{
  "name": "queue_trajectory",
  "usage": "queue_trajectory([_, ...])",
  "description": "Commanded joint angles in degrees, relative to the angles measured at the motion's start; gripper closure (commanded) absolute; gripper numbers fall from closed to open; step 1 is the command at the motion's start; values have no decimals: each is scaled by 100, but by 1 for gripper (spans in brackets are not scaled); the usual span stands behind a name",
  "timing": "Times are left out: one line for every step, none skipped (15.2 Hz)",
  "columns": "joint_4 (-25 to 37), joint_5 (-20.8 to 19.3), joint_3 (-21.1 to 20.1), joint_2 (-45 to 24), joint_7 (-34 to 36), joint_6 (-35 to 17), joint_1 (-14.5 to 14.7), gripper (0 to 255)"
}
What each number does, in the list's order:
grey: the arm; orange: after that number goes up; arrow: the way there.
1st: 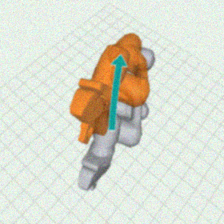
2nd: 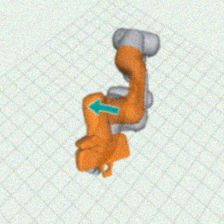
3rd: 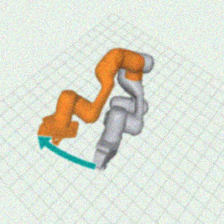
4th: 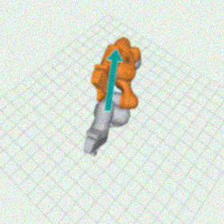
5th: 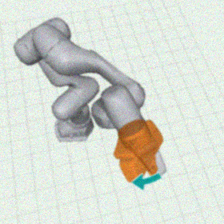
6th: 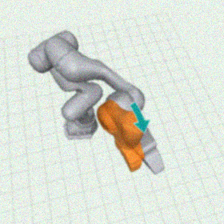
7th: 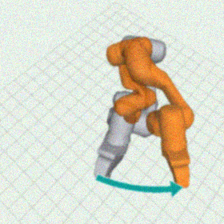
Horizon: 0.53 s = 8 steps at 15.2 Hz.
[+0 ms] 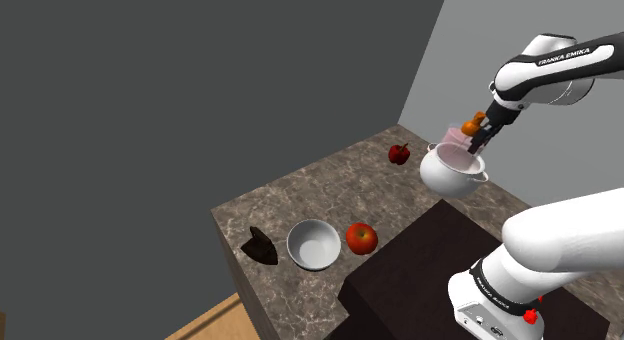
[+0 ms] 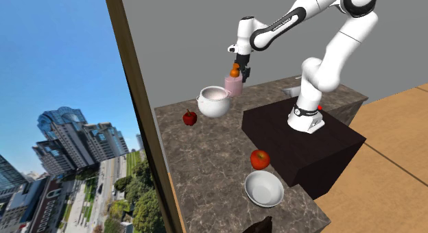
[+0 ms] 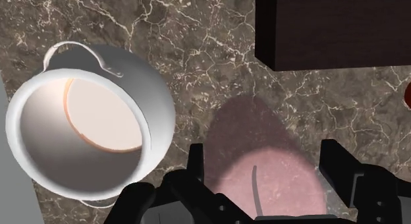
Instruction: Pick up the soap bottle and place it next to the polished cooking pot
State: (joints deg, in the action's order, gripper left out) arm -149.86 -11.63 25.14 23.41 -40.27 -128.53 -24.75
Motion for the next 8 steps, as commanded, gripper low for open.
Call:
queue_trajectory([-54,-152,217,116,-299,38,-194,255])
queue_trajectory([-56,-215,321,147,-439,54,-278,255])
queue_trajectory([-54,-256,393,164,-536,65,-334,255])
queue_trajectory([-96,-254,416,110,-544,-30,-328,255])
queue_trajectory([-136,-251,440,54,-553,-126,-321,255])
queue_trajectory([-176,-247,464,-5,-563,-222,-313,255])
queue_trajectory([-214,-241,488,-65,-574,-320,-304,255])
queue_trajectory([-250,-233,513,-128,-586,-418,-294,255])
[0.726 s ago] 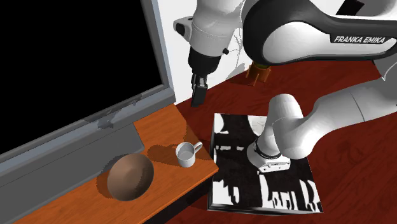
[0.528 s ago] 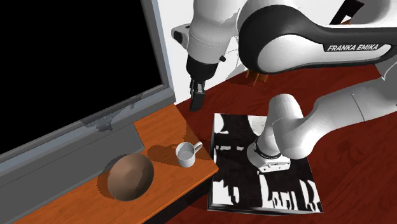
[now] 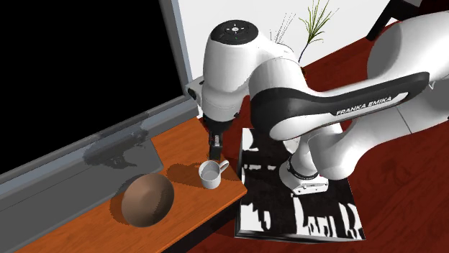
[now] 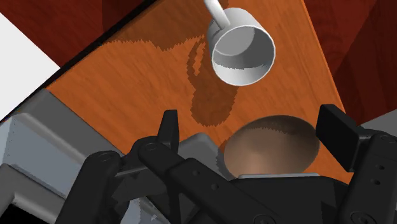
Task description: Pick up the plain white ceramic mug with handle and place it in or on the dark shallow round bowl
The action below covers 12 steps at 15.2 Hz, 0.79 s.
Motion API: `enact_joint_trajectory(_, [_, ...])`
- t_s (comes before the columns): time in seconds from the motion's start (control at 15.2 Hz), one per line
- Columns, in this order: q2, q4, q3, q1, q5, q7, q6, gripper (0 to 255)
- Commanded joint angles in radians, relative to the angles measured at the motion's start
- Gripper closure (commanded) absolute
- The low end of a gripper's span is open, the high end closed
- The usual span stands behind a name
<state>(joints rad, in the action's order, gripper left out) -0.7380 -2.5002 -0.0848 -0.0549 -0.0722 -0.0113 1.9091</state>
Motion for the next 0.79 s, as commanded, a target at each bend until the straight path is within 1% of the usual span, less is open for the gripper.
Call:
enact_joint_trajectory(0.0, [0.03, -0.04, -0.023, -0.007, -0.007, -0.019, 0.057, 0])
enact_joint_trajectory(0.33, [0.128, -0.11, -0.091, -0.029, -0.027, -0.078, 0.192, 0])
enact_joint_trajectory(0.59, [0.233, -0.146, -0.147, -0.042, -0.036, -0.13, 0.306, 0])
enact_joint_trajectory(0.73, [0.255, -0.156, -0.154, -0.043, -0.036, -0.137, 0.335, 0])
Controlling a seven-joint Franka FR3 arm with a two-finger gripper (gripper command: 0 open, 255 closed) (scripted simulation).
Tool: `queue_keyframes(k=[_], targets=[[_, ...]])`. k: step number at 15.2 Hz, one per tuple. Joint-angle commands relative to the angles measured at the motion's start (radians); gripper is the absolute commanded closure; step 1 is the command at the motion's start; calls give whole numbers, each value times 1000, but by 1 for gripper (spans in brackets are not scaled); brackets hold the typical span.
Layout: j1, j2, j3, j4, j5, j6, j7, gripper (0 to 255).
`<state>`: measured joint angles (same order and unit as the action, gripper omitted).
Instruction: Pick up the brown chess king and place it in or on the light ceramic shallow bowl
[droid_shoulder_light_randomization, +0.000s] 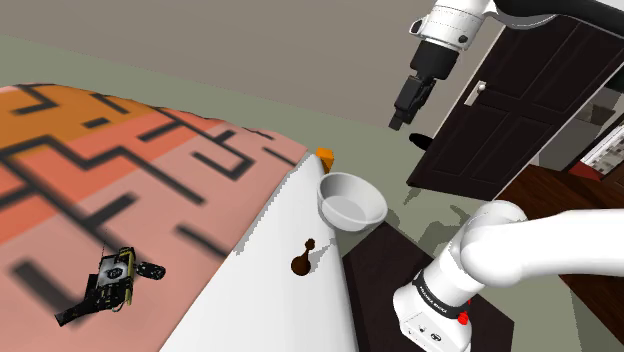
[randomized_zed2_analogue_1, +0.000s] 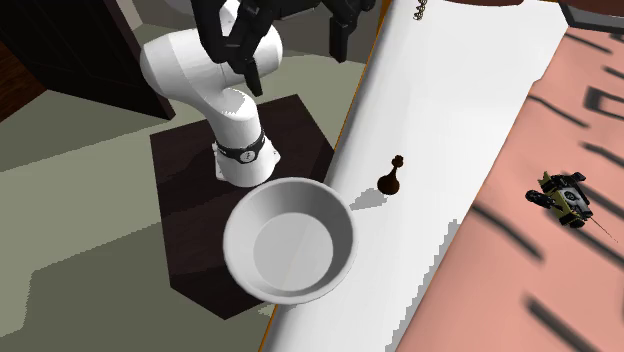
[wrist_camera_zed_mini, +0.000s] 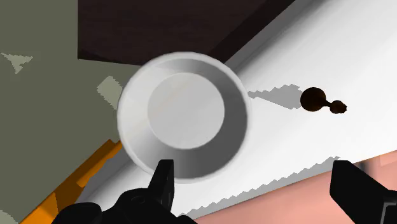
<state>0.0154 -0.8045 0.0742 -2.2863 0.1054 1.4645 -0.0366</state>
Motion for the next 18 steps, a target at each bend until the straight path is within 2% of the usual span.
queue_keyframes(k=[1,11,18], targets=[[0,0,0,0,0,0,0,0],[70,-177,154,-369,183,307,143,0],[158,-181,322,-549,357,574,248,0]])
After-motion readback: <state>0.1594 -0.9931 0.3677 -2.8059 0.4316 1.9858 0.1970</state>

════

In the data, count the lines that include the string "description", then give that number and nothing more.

ANSWER BOX →
2